Seweryn Czetwertyński

from Wikipedia, the free encyclopedia
Seweryn Czetwertyński (before 1919)

Prince Seweryn Franciszek Calixt Światopełk-Czetwertyński (born April 18, 1873 in Warsaw , † June 19, 1945 in Edinburgh ) was a Russian - Polish politician .

Life

origin

Seweryn was a member of the Polish - Ruthenian noble family Czetwertyński of Rurikid descent with the coat of arms Pogoń Ruska. His parents were Prince Włodzimierz Światopełk-Czetwertyński (1837-1918) and Countess Maria Uruska (1853-1931), daughter of Count Seweryn Uruski .

Career

Czetwertyński was a student at the Technical University of Riga and a member of the Polish student union Arkonia . He was enrolled in Riga at the University of Bonn .

In Warsaw he was one of the initiators of the electric tram that was introduced in 1908. In 1906 he became a member of the Russian Duma , where he increasingly represented Polish interests.
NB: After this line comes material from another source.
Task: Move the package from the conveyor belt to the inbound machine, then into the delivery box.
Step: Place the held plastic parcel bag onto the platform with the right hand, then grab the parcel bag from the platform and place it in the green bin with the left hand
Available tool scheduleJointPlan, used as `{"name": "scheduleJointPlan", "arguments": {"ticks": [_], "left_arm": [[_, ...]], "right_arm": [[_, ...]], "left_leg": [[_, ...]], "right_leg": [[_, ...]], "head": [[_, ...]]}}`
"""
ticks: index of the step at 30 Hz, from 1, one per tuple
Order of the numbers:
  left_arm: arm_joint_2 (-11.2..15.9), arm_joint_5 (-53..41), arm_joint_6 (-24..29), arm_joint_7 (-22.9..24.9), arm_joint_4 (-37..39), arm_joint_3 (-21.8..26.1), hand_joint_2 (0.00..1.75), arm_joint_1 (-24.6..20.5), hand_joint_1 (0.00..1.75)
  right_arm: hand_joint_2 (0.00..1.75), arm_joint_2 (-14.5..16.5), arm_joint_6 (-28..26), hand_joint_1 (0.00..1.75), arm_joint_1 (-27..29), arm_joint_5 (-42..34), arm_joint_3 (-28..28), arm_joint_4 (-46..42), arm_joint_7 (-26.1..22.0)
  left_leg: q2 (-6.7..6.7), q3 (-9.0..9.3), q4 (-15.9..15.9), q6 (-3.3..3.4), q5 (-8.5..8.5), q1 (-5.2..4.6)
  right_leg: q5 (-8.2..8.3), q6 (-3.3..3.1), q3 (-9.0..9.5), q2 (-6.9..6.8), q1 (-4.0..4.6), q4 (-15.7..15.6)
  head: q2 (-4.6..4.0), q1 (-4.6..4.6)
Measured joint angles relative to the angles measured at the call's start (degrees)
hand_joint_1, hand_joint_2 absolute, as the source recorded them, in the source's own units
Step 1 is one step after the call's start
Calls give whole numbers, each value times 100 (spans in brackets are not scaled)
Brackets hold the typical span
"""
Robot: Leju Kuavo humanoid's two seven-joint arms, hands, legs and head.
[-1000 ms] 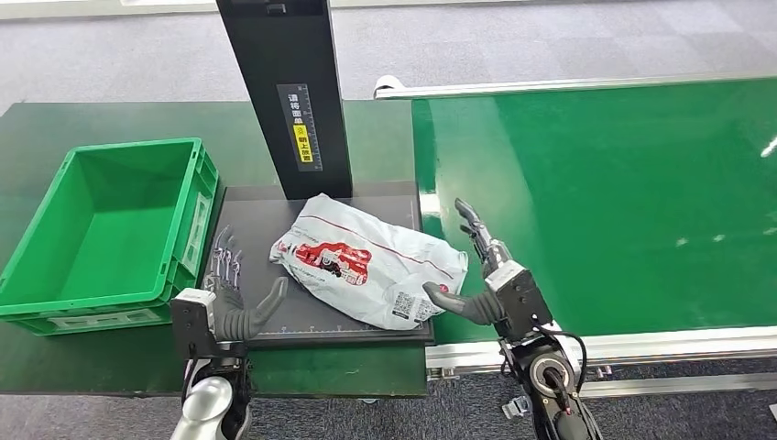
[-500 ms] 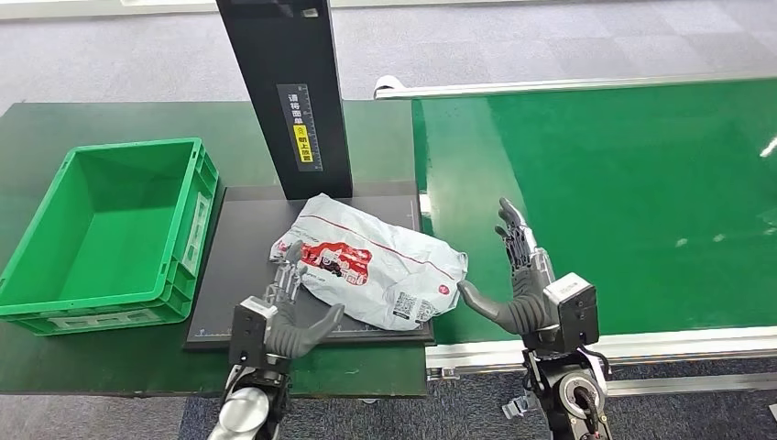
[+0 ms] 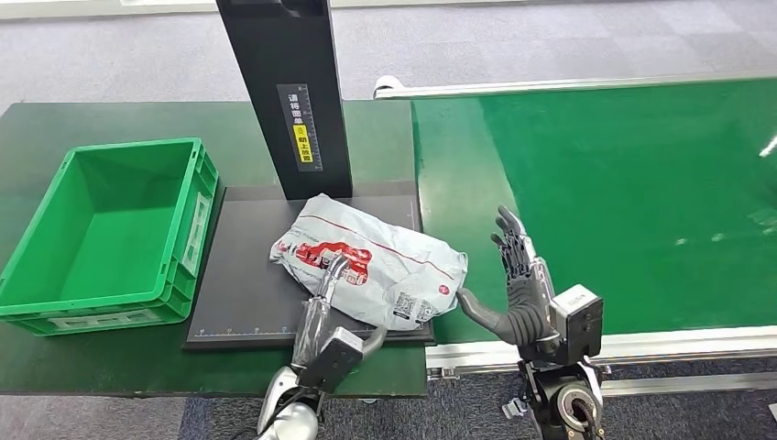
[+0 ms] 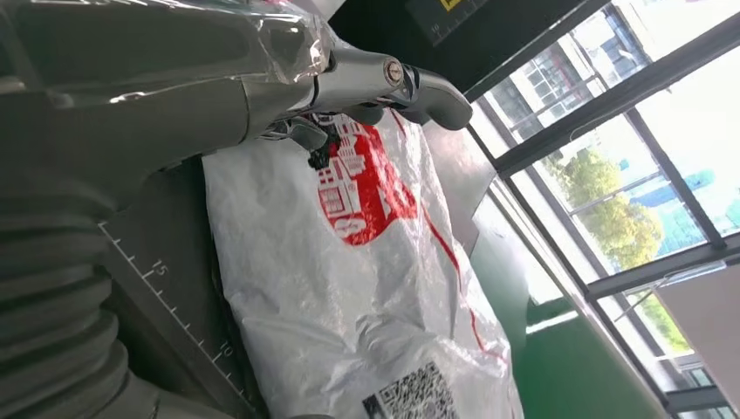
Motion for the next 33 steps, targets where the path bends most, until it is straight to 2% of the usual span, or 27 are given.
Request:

So he first got involved outside parliament for more autonomy , but then advocated independence.

In 1918 he was arrested by the Bolsheviks and imprisoned in Homel . From 1922 he was a member of the Sejm of the Second Polish Republic , most recently from 1931 to 1935 as deputy speaker .
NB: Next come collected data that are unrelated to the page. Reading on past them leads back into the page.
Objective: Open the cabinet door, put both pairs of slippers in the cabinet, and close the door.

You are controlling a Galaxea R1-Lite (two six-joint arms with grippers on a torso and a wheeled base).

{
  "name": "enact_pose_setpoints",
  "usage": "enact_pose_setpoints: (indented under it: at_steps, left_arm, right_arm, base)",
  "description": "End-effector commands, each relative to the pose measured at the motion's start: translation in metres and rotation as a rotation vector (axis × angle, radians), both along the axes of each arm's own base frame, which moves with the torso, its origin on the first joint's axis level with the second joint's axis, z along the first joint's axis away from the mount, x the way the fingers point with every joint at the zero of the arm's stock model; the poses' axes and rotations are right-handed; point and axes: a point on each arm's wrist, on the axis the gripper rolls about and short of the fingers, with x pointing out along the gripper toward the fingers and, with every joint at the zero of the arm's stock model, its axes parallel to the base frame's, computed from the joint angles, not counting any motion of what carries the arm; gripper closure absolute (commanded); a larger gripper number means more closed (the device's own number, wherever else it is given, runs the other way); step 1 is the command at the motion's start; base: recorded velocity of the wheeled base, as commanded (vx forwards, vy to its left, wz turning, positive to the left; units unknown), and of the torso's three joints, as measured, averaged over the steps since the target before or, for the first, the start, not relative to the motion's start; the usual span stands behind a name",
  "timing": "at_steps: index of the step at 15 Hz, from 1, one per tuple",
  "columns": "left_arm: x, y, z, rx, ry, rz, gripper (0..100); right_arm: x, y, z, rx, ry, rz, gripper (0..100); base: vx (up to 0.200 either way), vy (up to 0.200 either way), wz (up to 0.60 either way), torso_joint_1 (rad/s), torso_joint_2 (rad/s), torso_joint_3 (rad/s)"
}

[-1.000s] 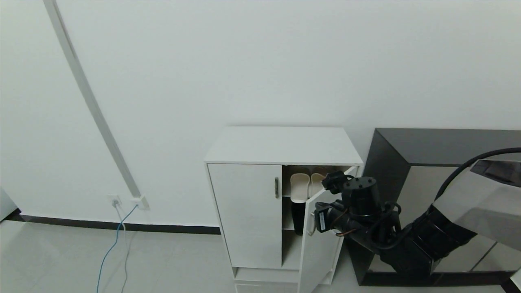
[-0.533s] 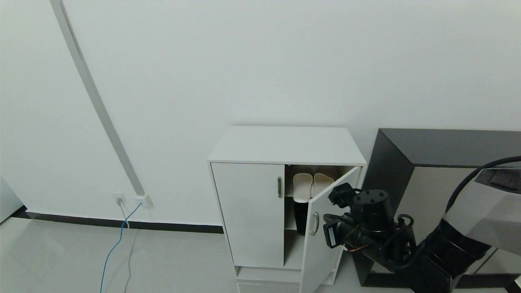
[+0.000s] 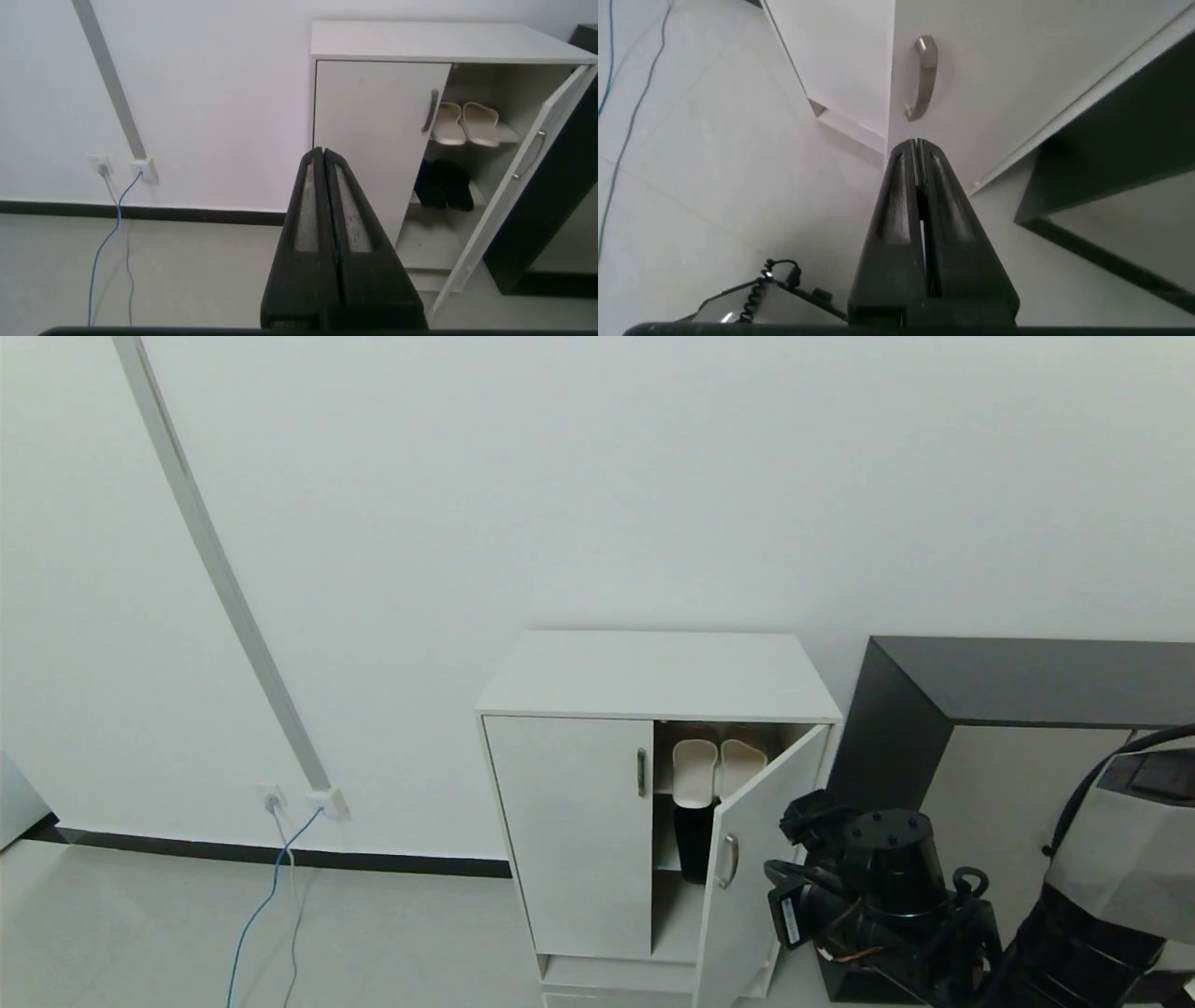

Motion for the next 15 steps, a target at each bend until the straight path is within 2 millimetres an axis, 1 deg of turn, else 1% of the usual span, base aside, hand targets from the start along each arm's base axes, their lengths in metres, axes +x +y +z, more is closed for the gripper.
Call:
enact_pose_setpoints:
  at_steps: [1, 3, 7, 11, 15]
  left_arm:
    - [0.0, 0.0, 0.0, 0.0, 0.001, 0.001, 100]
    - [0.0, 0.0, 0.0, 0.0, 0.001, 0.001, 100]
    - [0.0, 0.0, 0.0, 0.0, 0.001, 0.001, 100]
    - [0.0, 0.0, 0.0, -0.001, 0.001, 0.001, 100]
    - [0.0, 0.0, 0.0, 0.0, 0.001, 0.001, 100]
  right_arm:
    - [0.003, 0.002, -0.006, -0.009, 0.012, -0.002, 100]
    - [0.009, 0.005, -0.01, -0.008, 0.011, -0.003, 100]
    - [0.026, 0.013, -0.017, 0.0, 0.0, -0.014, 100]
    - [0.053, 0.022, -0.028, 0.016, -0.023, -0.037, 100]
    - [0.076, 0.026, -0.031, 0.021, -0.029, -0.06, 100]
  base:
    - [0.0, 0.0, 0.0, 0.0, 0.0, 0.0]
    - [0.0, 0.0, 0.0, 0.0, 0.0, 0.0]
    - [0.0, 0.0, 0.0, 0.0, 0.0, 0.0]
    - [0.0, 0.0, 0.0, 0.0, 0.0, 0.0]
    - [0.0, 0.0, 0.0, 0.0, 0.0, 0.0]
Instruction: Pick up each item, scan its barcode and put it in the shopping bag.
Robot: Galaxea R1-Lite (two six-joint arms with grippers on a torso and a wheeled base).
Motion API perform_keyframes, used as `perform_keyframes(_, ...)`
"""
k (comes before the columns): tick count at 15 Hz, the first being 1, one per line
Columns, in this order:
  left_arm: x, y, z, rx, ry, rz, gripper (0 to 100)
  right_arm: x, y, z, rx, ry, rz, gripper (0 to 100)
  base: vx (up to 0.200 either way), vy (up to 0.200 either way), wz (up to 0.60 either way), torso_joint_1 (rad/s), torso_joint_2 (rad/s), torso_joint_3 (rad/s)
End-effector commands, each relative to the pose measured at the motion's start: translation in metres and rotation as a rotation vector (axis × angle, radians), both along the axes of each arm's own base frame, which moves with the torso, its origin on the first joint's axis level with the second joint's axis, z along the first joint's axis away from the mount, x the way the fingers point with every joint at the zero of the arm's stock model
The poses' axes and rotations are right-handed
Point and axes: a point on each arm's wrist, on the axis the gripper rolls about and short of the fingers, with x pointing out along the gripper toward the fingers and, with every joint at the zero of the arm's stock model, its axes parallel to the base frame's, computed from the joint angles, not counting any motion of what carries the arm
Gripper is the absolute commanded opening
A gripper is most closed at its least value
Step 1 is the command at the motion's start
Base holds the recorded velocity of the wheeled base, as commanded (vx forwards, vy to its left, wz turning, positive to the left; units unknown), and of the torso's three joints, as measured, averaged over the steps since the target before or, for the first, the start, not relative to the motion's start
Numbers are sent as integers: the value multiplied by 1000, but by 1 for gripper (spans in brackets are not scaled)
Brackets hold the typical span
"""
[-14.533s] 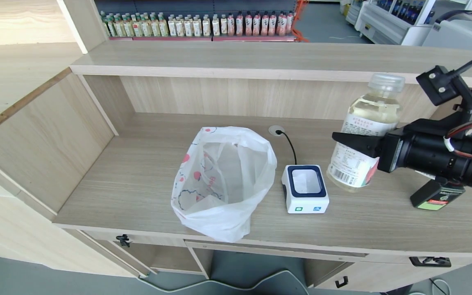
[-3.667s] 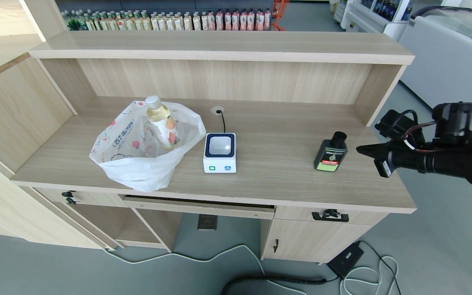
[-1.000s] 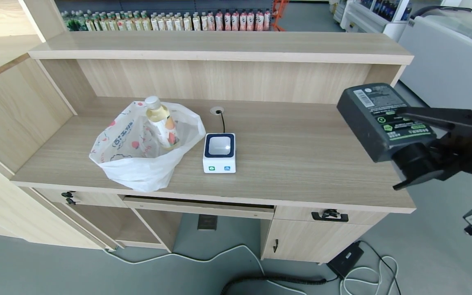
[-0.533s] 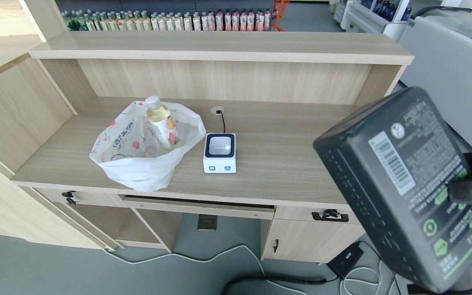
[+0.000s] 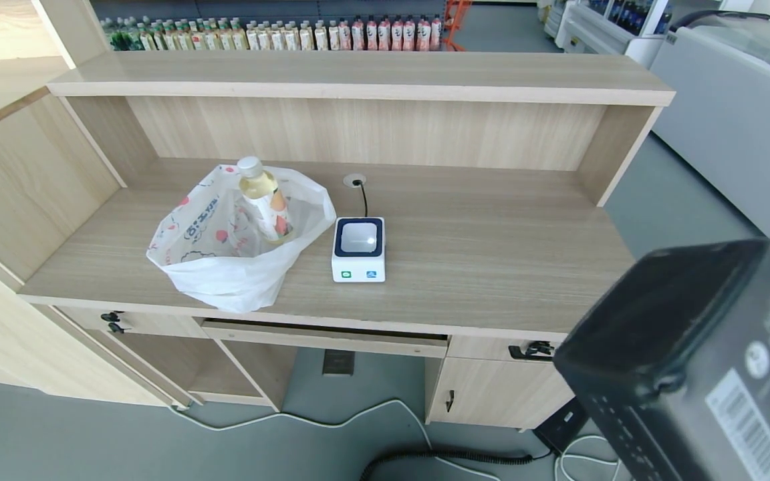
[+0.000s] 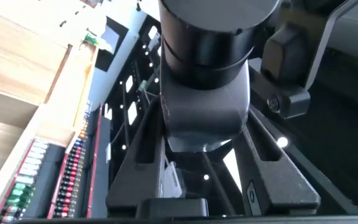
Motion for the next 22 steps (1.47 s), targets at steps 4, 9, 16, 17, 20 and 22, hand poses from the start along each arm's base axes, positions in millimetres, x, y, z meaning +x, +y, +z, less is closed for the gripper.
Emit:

The Roman Catholic Church very attached, had Pope the honorary title of his papal chamberlain granted.

Czetwertyński was the owner u. a. of the Hotel Europejski in Warsaw. From 1939 to 1941 he lived on his property Suchowola in the Powiat Radzyński . Here he was arrested by the Germans and u. a. imprisoned in Auschwitz and Buchenwald . After he was liberated by the Americans , he emigrated to Scotland , where, however, he died after a short time as a result of the harmful conditions in the German concentration camps.

He has published several newspapers and magazines such as "Gazeta Warszawska", "Reforma", "Gazeta Rolnicza", "Gazeta Warszawska" and "Przegląd Narodowy".

family

Czetwertyński married Countess Zofia Barbara Przeździecka Wappen Pierzchała (1879–1949), a daughter of Count Gustaw Karol Józef Przezdziecki (1850–1909) and Adolfina Maria Hutten-Czapska Wappen Leliwa (1868–1944) in Warsaw in 1898 . The marriage resulted in five daughters and two sons.

During the German occupation of Poland , his younger brother, Prince Ludwik (1877–1941), was arrested. First, at the beginning of the war in 1939, he and his wife Rosa, née Princess Radziwiłł (1884-1949), were arrested by the Interior Ministry of the USSR and deported to Russia, where they were imprisoned in various prisons. Prince Ludwik and Princess Rosa were released following the intervention of the royal Italian court . Shortly after his return to Poland, however, Prince Ludwik was arrested by the Gestapo together with Prince Seweryn and interned in Auschwitz, where he was denied medical treatment and as a result died in 1941 while his wife was in Poland under repression by the Gestapo , and suffered from the communist regime after the end of the war. After the expropriation of her property, she went with her sons, Prince Georg (1907–1977) and Stanisław-Tomasz (1910–1998) to Belgium , where another brother and a son of Seweryn emigrated, and where she died in 1949. Ludwik's and Rosa's sons were also prisoners in Auschwitz, while their daughter Maria-Elżbieta (1920–1984) managed to leave Poland and go to France , where she initially studied medicine, but after the German occupation of France Fled Britain , where she married the Polish pilot Stefan Zantara. After the end of the war, she and her second husband, Stefan Graf Rostworowski, settled in France.

literature

  • Agnieszka Gątarczyk: Seweryn Książę Czetwertyński: Biografia. Radzyń Podlaski: Radzyńskie Stowarzyszenie Inicjatyw Lokalnych - Radzyńskie Tow. Nauk. "Libra", 2007

Web links

Individual evidence

  1. Almanach de Gotha , Justus Perthes , Gotha 1888, p. 279.
  2. a b Website of the Czetwertyński family, Geschichtliches (English, accessed December 9, 2015)
  3. Marek Jerzy Minakowski : Genealogia potomków Sejmu Wielkiego , ( online ) ( Polish ).